======== DATASET EXTRACT

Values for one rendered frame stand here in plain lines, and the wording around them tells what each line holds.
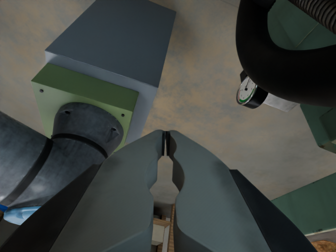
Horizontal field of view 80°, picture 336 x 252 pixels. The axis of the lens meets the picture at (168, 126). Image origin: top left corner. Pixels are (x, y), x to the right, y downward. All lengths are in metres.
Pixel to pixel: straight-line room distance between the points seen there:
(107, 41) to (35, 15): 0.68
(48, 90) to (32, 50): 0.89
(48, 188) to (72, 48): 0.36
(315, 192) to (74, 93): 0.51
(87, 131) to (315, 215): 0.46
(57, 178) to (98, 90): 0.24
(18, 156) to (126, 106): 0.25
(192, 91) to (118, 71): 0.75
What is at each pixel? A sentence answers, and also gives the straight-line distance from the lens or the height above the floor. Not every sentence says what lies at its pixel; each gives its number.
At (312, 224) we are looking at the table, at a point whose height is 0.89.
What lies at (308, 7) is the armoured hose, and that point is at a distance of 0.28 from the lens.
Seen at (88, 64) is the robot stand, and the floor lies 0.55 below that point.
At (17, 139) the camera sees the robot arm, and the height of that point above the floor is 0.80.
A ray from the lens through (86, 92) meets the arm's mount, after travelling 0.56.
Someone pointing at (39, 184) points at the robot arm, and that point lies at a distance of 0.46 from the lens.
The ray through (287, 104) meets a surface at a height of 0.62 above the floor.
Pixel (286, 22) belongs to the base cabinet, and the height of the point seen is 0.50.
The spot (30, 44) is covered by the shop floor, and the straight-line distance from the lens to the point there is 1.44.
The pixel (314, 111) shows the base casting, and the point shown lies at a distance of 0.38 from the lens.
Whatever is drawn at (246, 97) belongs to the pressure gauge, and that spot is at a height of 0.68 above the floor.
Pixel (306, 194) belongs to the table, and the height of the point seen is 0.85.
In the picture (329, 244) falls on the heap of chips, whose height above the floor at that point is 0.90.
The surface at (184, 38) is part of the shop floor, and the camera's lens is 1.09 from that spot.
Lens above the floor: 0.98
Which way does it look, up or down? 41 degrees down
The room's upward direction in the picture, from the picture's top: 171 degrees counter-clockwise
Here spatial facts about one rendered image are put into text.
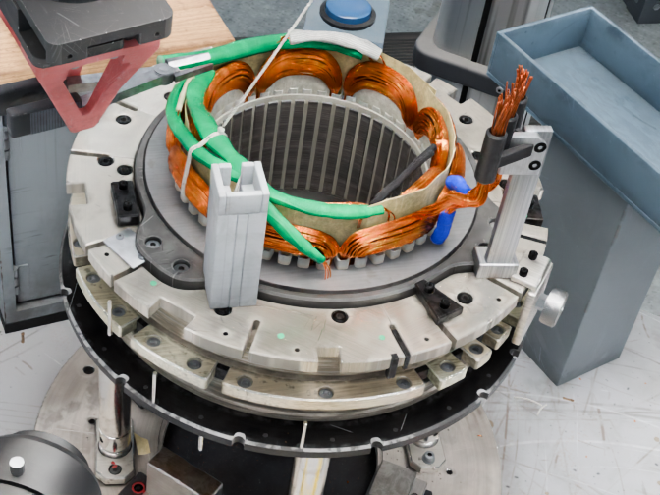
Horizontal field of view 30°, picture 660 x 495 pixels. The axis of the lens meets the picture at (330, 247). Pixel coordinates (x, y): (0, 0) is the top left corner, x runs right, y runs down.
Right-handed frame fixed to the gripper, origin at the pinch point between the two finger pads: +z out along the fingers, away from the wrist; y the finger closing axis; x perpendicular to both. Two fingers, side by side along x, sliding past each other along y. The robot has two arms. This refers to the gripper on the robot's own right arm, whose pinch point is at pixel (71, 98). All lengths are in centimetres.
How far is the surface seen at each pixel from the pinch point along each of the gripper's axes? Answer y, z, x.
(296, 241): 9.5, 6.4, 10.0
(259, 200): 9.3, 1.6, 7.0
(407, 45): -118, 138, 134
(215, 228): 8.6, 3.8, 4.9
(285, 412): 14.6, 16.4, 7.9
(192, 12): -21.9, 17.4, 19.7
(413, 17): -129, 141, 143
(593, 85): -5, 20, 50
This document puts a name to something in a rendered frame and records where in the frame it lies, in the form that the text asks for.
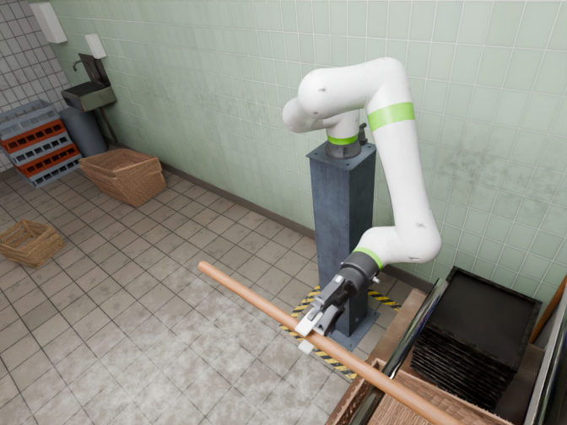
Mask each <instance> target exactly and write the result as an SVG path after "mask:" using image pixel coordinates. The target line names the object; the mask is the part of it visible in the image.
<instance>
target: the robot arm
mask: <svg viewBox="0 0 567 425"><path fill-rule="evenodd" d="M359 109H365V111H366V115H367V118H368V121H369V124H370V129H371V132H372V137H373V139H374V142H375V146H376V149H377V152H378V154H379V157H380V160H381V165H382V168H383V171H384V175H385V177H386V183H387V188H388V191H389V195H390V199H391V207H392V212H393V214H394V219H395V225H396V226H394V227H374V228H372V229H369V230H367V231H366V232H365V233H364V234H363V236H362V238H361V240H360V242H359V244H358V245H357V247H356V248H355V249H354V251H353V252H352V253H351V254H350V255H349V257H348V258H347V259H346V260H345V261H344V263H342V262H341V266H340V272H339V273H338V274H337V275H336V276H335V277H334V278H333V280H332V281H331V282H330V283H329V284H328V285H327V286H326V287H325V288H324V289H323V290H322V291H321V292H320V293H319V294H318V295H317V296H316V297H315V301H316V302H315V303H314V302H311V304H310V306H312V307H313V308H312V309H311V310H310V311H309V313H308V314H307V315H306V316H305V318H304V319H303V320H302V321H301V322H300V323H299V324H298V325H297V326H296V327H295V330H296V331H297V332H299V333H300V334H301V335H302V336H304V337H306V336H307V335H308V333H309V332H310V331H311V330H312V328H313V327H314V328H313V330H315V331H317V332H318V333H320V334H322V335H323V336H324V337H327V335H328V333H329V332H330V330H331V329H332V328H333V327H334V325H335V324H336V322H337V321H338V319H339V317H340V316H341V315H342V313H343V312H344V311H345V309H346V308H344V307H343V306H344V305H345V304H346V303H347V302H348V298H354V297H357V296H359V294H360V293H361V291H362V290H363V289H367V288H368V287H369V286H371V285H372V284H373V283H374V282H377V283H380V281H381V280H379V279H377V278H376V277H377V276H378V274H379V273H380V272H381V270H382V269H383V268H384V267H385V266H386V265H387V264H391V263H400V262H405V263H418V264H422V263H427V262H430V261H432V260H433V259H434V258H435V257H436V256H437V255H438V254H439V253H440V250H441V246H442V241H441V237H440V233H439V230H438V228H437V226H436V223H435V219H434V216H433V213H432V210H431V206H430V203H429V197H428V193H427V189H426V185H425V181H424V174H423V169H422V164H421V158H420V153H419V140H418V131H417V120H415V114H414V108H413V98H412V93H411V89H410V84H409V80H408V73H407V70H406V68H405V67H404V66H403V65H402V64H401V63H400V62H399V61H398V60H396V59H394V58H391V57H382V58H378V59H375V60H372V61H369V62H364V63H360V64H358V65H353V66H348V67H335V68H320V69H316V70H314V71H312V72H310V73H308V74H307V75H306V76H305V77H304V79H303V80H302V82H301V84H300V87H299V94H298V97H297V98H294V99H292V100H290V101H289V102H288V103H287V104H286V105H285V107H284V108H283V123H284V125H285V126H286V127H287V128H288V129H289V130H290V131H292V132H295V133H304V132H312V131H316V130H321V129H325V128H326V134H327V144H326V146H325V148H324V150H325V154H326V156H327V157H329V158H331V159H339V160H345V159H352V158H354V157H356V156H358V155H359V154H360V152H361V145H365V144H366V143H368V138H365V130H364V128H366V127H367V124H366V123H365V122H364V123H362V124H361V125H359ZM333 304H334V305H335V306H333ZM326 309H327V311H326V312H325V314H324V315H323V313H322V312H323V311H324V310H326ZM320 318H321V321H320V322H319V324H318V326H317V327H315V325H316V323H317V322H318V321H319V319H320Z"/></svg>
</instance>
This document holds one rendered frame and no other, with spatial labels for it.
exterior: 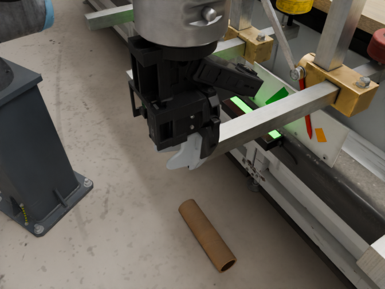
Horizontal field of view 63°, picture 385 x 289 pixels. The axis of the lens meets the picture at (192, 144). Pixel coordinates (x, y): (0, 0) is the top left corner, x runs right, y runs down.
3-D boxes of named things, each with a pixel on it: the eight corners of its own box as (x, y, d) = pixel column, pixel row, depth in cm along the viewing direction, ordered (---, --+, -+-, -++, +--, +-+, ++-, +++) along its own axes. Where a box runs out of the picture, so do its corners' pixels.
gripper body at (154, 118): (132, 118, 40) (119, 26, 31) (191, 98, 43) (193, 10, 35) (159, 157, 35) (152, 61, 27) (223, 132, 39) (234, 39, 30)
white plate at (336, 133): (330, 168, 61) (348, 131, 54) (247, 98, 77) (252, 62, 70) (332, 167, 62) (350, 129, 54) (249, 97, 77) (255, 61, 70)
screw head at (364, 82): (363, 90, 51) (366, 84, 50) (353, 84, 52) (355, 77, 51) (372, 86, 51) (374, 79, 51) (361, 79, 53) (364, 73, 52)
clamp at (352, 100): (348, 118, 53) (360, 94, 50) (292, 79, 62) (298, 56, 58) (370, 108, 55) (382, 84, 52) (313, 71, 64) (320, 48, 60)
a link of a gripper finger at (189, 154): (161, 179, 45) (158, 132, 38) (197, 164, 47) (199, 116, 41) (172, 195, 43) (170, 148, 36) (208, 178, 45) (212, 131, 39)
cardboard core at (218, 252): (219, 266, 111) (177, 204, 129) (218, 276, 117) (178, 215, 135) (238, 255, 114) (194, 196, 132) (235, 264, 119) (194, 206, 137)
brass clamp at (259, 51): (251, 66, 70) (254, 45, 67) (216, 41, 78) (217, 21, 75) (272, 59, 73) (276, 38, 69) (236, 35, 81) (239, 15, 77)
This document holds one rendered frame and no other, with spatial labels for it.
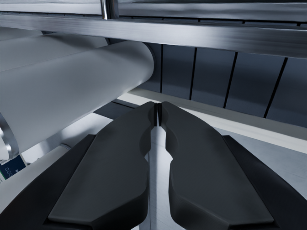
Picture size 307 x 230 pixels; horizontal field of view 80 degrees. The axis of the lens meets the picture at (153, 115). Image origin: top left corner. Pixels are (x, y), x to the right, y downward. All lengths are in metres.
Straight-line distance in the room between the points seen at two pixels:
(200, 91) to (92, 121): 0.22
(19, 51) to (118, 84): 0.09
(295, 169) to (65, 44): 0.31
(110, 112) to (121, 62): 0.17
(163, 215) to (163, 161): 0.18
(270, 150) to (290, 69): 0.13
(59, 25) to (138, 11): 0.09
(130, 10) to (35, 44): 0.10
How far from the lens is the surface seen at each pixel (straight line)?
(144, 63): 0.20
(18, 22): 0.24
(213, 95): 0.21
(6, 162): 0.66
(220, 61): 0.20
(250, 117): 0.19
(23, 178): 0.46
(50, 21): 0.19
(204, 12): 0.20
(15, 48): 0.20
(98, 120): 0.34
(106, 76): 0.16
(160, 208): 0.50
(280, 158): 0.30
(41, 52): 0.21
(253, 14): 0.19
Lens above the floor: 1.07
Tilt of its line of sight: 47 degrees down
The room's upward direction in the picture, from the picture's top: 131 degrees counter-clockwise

================
======== DATASET EXTRACT

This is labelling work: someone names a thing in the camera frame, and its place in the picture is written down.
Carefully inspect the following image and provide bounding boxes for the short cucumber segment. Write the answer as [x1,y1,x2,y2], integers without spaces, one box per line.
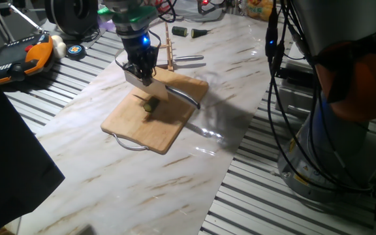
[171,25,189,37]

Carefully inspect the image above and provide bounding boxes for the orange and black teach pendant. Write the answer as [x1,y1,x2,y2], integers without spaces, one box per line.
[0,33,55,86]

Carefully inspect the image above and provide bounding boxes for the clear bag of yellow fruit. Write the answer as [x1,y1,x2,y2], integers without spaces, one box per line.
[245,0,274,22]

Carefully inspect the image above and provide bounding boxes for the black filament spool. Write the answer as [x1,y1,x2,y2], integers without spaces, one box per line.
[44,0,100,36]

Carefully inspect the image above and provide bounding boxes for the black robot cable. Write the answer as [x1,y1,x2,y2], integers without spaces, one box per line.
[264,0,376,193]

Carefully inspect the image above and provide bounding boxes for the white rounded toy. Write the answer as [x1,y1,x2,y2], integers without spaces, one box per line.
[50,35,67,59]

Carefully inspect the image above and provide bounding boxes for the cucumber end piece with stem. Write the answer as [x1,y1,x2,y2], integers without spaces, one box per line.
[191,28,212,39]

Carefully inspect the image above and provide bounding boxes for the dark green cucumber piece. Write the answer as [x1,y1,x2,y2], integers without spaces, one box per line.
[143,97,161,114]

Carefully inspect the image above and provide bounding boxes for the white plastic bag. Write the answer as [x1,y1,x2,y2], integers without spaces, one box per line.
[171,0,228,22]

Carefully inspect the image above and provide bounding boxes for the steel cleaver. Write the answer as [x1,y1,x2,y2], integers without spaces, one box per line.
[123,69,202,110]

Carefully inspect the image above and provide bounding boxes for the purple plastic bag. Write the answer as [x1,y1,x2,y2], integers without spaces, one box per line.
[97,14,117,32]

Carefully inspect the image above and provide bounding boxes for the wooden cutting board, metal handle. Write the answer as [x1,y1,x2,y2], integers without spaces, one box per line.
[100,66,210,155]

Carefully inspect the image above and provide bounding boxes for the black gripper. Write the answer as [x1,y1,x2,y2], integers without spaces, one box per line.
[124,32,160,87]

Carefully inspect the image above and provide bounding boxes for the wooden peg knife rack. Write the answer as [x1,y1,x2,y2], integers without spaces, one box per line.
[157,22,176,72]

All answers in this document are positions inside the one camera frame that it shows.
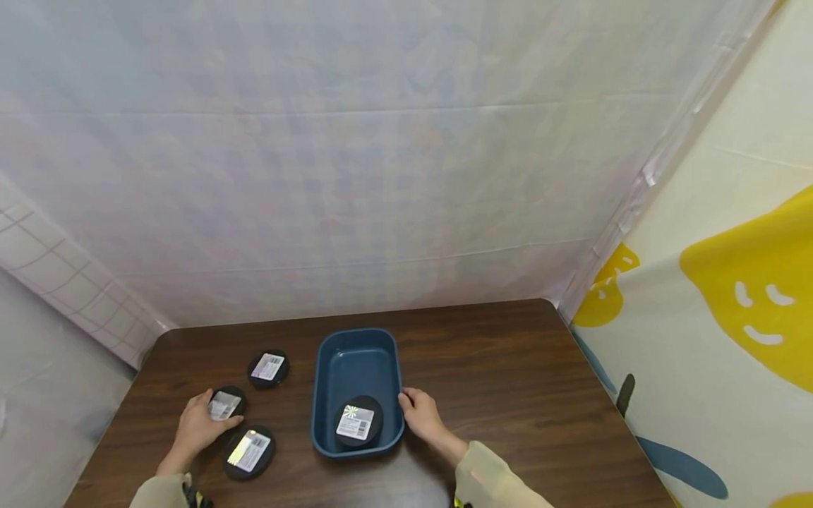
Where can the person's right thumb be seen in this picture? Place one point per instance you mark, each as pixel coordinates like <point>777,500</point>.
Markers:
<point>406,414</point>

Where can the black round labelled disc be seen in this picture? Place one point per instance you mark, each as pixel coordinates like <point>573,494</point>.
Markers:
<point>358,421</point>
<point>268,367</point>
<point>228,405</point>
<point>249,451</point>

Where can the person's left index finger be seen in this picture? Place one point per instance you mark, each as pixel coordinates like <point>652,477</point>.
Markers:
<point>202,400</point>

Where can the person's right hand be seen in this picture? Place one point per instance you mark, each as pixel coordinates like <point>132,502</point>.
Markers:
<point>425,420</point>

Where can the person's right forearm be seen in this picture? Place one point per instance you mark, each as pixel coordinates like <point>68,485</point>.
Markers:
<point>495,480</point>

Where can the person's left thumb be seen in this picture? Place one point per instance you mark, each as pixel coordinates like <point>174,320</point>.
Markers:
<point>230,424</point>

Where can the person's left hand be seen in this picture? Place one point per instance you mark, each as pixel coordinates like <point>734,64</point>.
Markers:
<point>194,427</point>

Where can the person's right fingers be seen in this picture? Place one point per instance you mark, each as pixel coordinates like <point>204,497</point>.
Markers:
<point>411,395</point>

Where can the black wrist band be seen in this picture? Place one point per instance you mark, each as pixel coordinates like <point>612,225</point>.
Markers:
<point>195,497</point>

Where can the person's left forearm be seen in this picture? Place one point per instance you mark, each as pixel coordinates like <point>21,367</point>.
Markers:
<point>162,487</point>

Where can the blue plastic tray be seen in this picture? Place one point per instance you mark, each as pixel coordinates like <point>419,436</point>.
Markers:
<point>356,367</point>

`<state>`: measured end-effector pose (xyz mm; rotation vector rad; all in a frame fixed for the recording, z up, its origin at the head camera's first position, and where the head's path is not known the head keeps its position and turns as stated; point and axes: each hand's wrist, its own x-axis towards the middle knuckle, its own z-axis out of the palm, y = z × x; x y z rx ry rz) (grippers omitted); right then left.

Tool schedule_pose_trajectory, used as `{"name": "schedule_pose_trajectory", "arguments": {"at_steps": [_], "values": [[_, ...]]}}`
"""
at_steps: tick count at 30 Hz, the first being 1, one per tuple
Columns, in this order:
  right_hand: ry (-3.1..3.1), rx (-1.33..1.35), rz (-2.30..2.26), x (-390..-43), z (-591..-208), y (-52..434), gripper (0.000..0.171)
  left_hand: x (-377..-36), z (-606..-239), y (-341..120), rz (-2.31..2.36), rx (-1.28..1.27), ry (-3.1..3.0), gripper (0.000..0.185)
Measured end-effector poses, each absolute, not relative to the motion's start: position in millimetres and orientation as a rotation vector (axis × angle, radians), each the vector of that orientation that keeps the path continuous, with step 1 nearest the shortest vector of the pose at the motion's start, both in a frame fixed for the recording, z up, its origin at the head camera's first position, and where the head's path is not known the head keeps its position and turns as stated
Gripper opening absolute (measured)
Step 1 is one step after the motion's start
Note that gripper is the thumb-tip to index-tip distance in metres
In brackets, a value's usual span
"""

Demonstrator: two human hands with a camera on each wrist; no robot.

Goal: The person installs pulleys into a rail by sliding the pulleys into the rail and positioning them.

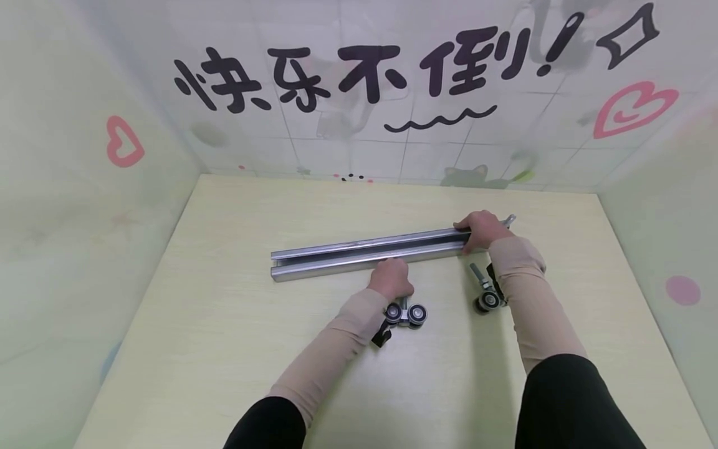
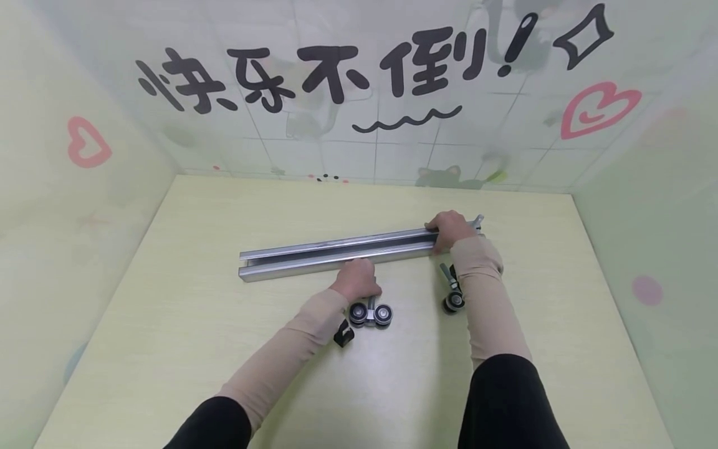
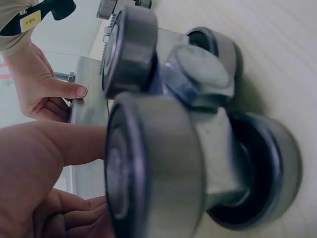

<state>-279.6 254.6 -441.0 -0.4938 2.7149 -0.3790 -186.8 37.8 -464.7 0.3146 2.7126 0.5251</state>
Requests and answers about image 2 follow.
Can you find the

================

▶ ABOUT THIS TASK
For this exercise, output exactly the lines above from the line with "Where can the person's left index" to the line with "<point>202,400</point>", counting both, and leave out the rest.

▶ EXERCISE ANSWER
Where can the person's left index finger be seen in this picture? Place one point per instance you mark, each as pixel coordinates like <point>652,477</point>.
Markers:
<point>202,400</point>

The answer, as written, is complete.